THE TASK: Each line of the data must be given back verbatim, with pictures removed.

◆ ◆ ◆

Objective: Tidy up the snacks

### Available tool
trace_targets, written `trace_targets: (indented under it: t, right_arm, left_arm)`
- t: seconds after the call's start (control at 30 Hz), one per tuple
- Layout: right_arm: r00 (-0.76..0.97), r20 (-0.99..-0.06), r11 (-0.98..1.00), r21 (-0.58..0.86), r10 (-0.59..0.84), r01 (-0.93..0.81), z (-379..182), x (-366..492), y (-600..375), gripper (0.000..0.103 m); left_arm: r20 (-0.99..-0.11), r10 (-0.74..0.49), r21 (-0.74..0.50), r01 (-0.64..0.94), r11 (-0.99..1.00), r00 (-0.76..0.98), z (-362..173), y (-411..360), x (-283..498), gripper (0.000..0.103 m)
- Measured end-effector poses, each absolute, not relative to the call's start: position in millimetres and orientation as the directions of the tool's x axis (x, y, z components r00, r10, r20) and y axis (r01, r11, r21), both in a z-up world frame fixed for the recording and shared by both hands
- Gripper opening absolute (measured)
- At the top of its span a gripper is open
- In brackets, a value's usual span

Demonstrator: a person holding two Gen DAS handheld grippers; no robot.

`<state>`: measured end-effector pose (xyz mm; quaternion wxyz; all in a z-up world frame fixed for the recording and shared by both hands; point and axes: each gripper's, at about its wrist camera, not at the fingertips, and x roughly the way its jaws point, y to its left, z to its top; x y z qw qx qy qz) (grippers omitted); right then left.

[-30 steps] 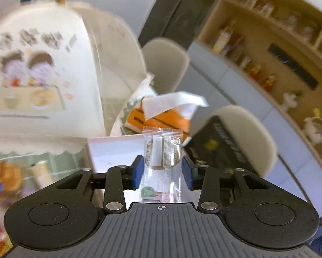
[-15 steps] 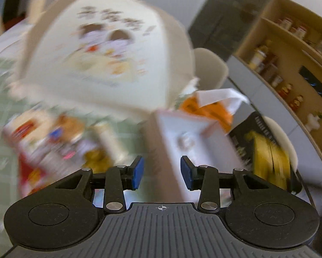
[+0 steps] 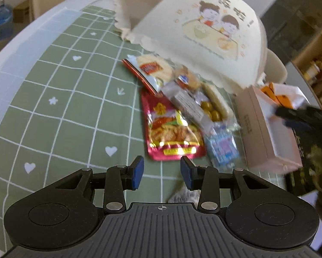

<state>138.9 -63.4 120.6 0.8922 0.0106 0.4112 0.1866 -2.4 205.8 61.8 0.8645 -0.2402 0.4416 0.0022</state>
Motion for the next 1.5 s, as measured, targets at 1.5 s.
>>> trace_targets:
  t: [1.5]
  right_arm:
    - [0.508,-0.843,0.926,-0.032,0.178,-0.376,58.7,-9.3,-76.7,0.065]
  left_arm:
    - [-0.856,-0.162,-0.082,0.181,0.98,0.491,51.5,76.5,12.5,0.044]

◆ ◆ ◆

RESPONSE TO THE TASK:
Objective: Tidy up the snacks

### Available tool
trace_targets, written `trace_targets: (indented under it: t, right_arm, left_arm)`
- t: seconds after the call's start (control at 30 Hz), one per tuple
- Layout: right_arm: r00 (-0.76..0.97), r20 (-0.99..-0.06), r11 (-0.98..1.00), r21 (-0.58..0.86), r10 (-0.59..0.84), r01 (-0.93..0.81), z (-379..182), x (-366..492), y (-600..375), gripper (0.000..0.103 m); left_arm: r20 (-0.99..-0.11), r10 (-0.74..0.49), r21 (-0.74..0.50), r01 (-0.64..0.94), r11 (-0.99..1.00), r00 (-0.76..0.98), z (-362..173), y (-411..360), x (-283..498), gripper (0.000..0.103 m)
- Measured end-effector poses, each absolute, not relative to the call's start: position in millimetres and orientation as the directions of the tool's x axis (x, y, z components r00, r10, r20) and y axis (r01, r11, r21), both in a z-up world frame fixed for the recording and shared by both hands
- Gripper opening absolute (measured)
- At the top of its span a gripper is open
- In brackets, a value's usual span

Demonstrator: a person holding two Gen DAS handheld grippers; no robot.

`<state>`: measured end-effector pose (xyz mm; quaternion wxyz; all in a z-up world frame fixed for the recording and shared by both hands; point and axes: each gripper's, at about its wrist camera, not at the fingertips, and x roughly the way its jaws point, y to its left, z to its top; x y z qw qx qy qz) (grippers omitted); right then left.

[-30 steps] 
[-15 steps] 
[+0 steps] 

<state>138.9 -63.4 120.6 0.8922 0.0106 0.4112 0.1866 -2.4 205.8 61.8 0.8645 -0.2402 0.4416 0.0022</state>
Motion for the next 1.5 s, as measured, targets at 1.5 s.
>>> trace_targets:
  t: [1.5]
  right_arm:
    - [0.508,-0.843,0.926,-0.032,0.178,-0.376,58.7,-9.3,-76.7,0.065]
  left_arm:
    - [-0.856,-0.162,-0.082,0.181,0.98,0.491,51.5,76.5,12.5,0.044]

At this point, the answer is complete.